* Data provided
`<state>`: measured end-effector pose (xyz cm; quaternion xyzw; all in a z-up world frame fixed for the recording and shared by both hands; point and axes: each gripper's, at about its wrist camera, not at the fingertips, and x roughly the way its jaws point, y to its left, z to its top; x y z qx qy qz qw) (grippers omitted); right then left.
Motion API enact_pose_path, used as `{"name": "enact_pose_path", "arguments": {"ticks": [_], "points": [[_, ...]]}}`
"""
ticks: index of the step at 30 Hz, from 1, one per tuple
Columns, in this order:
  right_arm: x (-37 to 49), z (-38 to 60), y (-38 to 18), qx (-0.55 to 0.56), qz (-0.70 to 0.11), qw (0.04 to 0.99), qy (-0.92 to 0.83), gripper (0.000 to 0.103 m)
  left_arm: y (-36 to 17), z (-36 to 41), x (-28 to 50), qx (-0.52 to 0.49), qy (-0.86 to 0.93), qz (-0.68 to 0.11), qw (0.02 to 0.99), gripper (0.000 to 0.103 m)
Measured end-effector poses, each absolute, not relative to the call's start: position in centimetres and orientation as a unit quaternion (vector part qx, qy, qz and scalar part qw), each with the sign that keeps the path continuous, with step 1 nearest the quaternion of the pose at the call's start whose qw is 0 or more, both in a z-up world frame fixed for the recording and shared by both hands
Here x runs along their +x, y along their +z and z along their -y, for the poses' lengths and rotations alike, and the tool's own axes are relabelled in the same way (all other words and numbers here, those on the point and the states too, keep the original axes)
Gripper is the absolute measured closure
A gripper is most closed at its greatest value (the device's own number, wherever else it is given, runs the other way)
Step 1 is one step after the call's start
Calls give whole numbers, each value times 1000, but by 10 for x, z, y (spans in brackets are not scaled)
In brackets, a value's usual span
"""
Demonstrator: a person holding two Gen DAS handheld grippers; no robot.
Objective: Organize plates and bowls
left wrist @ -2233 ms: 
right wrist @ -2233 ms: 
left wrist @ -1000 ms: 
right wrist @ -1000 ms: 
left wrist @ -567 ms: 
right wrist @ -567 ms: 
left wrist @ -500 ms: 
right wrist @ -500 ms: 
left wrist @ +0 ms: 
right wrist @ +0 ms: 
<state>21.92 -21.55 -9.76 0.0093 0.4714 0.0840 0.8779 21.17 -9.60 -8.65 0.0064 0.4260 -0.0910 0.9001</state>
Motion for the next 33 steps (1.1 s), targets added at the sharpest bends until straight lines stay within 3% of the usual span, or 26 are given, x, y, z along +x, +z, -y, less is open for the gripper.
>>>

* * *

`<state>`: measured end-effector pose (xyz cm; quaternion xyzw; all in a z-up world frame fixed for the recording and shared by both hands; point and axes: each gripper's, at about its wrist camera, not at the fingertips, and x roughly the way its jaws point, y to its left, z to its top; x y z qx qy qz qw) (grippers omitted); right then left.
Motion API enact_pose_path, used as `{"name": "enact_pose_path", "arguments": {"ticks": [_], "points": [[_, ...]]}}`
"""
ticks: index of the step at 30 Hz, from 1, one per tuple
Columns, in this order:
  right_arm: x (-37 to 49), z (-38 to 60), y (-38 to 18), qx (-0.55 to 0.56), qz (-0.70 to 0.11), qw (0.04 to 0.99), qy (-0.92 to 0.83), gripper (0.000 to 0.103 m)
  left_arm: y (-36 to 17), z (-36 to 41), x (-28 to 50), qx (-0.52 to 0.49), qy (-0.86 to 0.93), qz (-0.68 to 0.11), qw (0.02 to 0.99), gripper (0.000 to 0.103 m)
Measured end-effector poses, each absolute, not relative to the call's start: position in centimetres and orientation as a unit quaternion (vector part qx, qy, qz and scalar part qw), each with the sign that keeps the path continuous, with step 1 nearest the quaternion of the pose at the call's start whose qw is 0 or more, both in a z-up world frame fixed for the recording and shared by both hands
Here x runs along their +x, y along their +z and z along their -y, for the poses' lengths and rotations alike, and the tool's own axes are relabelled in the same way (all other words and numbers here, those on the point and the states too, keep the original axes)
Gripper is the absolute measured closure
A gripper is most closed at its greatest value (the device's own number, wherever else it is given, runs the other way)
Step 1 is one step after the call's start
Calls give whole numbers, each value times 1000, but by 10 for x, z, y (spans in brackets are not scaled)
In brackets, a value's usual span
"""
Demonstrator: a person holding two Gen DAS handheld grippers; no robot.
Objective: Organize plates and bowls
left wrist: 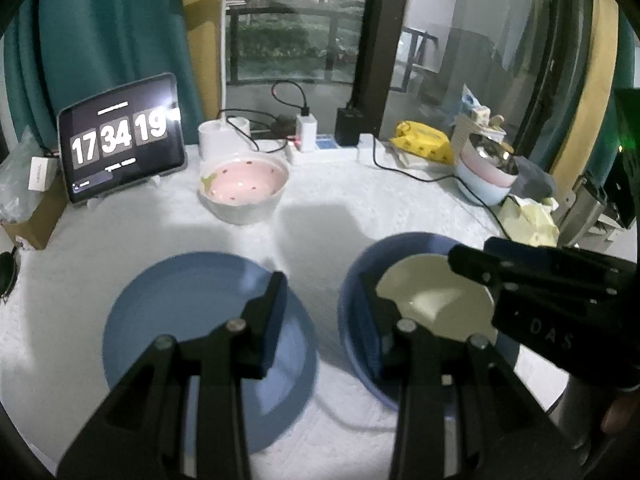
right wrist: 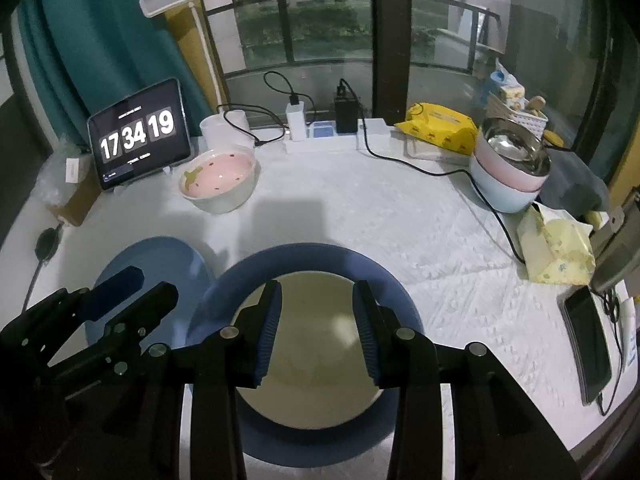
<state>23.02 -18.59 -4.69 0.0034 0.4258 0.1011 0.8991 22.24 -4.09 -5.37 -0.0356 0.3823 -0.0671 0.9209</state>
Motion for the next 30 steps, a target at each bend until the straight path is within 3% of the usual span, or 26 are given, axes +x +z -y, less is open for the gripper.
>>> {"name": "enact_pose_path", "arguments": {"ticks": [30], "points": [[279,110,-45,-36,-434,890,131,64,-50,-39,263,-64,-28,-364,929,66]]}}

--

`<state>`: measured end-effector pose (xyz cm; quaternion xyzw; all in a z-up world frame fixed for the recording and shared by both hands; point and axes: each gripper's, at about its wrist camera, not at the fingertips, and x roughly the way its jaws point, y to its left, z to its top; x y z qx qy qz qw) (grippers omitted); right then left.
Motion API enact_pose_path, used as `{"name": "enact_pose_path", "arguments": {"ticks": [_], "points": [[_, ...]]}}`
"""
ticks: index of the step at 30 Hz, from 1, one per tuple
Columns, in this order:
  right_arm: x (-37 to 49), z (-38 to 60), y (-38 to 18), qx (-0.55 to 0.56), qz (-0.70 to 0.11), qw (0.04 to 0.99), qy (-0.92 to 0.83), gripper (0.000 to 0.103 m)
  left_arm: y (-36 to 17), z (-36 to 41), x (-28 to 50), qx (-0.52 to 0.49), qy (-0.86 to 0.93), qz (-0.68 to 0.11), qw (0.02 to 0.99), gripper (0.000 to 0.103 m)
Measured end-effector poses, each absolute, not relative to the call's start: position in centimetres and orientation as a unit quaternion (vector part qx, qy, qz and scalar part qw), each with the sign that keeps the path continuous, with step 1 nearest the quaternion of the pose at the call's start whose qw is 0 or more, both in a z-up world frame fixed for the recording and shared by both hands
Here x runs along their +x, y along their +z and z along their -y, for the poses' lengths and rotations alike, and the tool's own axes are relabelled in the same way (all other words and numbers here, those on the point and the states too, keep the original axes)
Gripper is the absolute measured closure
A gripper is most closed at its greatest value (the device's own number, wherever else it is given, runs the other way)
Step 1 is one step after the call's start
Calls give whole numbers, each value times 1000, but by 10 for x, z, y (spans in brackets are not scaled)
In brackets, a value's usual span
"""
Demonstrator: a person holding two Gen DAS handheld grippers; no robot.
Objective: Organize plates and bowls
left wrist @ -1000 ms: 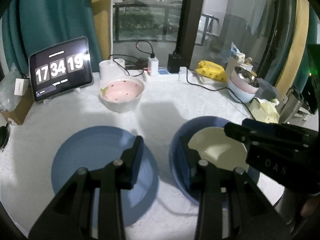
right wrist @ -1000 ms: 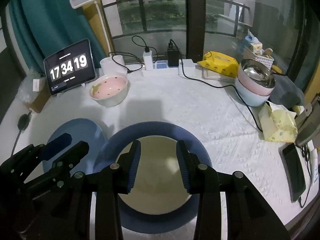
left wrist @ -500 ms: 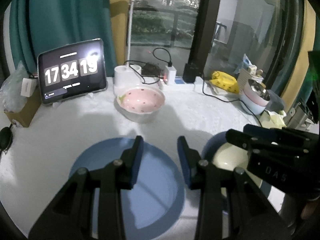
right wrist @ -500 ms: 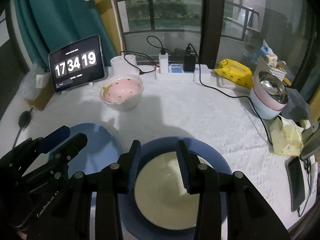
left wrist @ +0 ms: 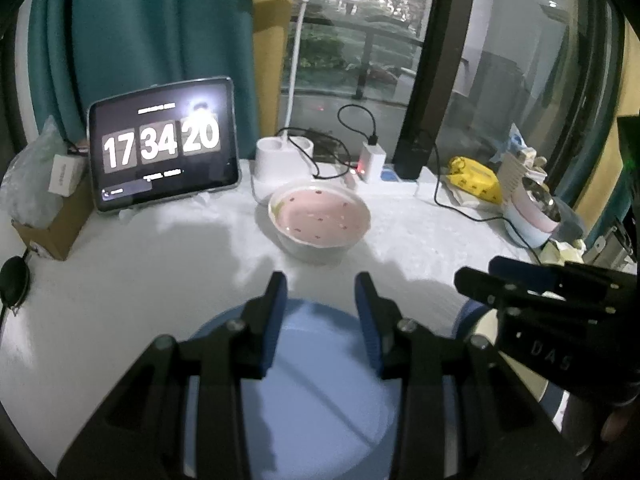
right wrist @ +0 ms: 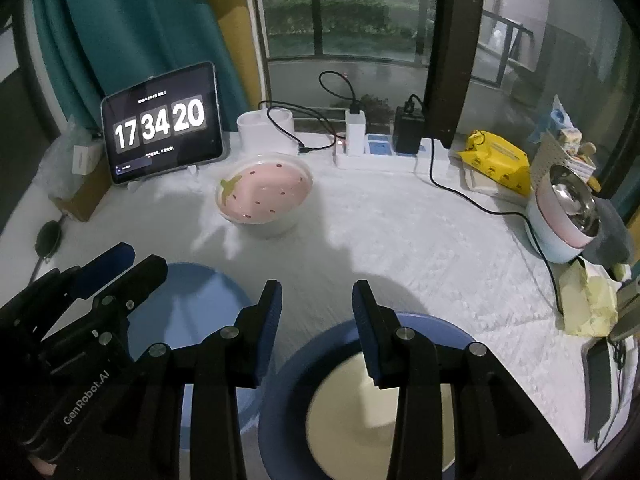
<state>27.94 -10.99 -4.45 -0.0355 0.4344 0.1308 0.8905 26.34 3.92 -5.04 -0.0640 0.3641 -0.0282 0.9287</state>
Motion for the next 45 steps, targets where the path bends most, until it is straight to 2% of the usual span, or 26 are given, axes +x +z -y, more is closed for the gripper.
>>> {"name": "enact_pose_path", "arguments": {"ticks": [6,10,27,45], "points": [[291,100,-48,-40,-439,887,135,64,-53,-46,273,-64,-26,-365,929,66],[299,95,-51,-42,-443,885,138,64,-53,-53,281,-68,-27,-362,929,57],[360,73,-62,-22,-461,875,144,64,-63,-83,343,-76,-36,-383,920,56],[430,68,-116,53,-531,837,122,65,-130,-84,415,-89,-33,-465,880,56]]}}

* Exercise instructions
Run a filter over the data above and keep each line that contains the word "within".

* Reply
Motion for the next 33 steps (1.1 s), targets added at the sharpest bends until straight lines stay within 3% of the usual span, or 26 are given, x, y, z along +x, +z, -y, less is open for the gripper.
Motion for the next 30 steps, a target at each bend until the straight path is within 3% of the usual span, or 26 are given, axes +x +z -y, less is open for the gripper.

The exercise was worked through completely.